> [WHAT THIS TASK INVOLVES]: Transcribe all the data below exactly, leaving its pictures out.

[Start of section]

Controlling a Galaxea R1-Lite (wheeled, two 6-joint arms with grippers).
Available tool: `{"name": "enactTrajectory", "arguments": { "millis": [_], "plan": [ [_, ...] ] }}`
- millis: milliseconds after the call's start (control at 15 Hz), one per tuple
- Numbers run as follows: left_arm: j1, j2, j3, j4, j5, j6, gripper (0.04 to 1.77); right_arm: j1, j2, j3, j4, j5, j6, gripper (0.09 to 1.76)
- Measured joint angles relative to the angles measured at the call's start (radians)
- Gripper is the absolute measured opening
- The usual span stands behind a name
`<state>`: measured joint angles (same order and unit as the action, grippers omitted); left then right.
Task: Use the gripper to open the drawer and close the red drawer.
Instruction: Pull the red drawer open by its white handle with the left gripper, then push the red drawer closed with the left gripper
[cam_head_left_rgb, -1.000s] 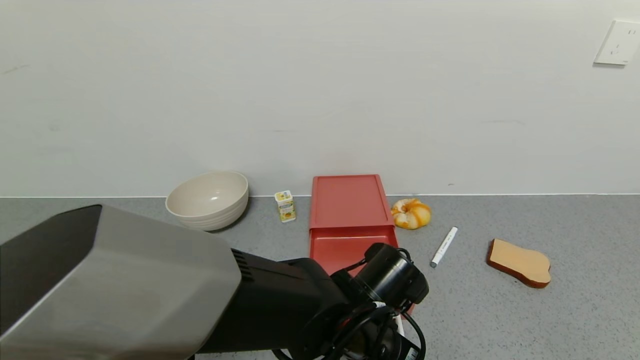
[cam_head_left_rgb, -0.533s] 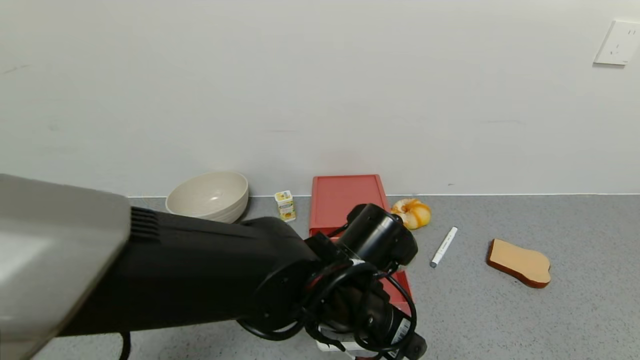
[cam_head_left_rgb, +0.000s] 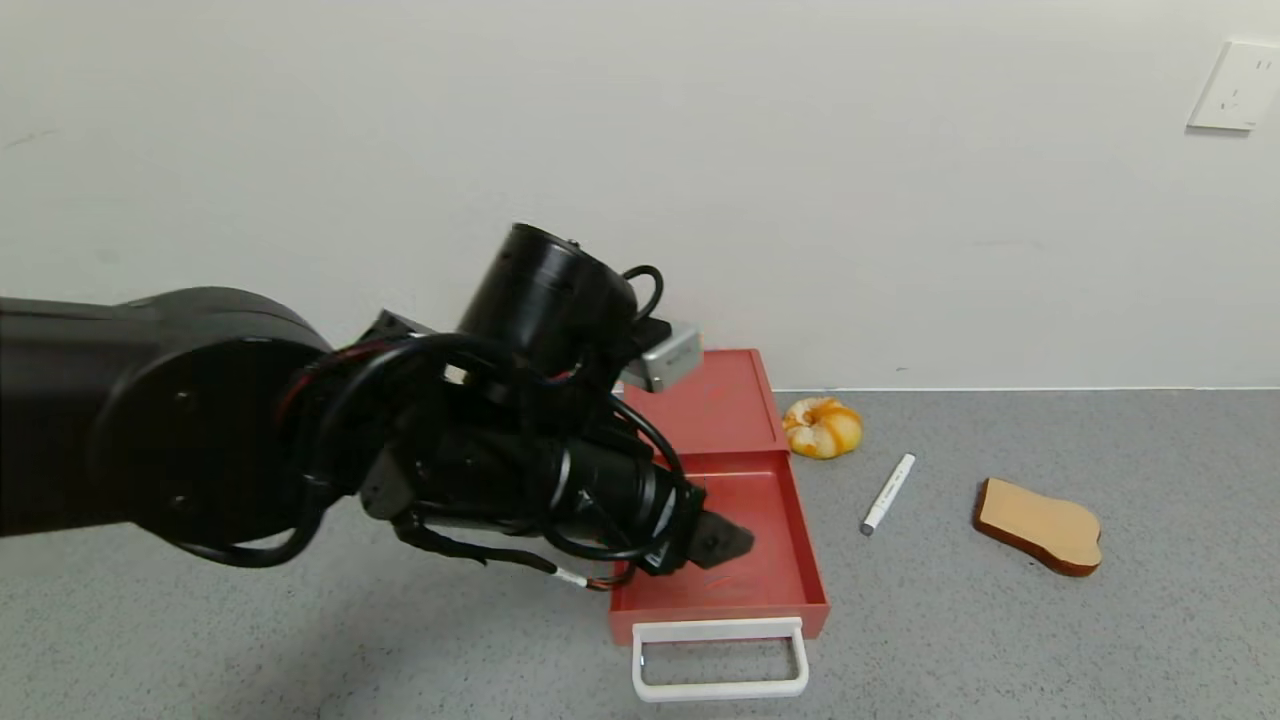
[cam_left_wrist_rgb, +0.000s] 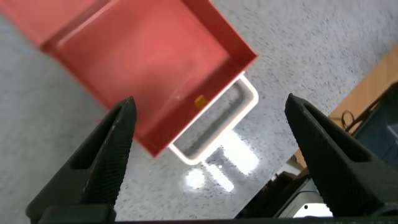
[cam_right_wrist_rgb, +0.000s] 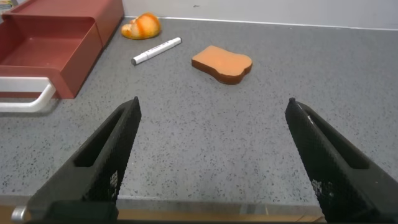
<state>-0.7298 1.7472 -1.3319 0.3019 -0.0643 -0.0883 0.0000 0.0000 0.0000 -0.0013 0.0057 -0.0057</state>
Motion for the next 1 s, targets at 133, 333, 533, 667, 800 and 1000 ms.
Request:
{"name": "enactTrajectory", "arguments": {
  "millis": [133, 333, 533, 667, 800, 1000],
  "plan": [
    [0.046, -0.045, 0.046, -0.007, -0.003, -0.001, 1.72, 0.000, 0.000, 0.000, 0.000, 0.000, 0.000, 1.71],
    [0.110, -0.089, 0.121, -0.092, -0.009, -0.008, 1.72, 0.000, 0.000, 0.000, 0.000, 0.000, 0.000, 1.71],
    [0.150, -0.108, 0.164, -0.131, -0.007, -0.012, 1.72, 0.000, 0.000, 0.000, 0.000, 0.000, 0.000, 1.71],
    [0.168, -0.113, 0.170, -0.132, -0.008, -0.015, 1.72, 0.000, 0.000, 0.000, 0.000, 0.000, 0.000, 1.71],
    [0.181, -0.117, 0.172, -0.132, -0.009, -0.017, 1.72, 0.000, 0.000, 0.000, 0.000, 0.000, 0.000, 1.71],
    [0.185, -0.119, 0.173, -0.131, -0.011, -0.017, 1.72, 0.000, 0.000, 0.000, 0.000, 0.000, 0.000, 1.71]
  ]
}}
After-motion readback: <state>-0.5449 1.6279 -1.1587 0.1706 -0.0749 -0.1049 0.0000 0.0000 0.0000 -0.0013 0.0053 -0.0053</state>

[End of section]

> [EXERCISE RESPONSE]:
Controlling a Galaxea R1-Lite (wheeled, two 6-joint arms with grippers).
Available tool: `{"name": "enactTrajectory", "arguments": { "millis": [_], "plan": [ [_, ...] ] }}`
- millis: milliseconds after the call's start (control at 15 Hz), one per tuple
- Numbers run as follows: left_arm: j1, j2, j3, j4, j5, j6, gripper (0.04 to 1.77); right_arm: j1, j2, j3, j4, j5, j6, gripper (0.09 to 1.76)
- Measured joint angles relative to the angles measured at the call's start (radians)
- Gripper is the absolute measured opening
- The usual span stands behind a name
`<state>`: measured joint angles (same order and unit as the action, grippers omitted); left then right.
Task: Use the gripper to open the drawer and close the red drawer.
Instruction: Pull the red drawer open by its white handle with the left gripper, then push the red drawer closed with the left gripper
[cam_head_left_rgb, -1.000s] 
[cam_head_left_rgb, -0.533s] 
[cam_head_left_rgb, +0.000s] 
[cam_left_wrist_rgb, +0.000s] 
[cam_right_wrist_rgb, +0.000s] 
<state>-0.7298 1.7472 -1.3319 0.3019 -0.0643 -0.0883 0.0000 0.0000 0.0000 -0.0013 0.0057 -0.0057</state>
Motion for the next 1 s, targets at 133, 333, 533, 667, 800 and 1000 ms.
Request:
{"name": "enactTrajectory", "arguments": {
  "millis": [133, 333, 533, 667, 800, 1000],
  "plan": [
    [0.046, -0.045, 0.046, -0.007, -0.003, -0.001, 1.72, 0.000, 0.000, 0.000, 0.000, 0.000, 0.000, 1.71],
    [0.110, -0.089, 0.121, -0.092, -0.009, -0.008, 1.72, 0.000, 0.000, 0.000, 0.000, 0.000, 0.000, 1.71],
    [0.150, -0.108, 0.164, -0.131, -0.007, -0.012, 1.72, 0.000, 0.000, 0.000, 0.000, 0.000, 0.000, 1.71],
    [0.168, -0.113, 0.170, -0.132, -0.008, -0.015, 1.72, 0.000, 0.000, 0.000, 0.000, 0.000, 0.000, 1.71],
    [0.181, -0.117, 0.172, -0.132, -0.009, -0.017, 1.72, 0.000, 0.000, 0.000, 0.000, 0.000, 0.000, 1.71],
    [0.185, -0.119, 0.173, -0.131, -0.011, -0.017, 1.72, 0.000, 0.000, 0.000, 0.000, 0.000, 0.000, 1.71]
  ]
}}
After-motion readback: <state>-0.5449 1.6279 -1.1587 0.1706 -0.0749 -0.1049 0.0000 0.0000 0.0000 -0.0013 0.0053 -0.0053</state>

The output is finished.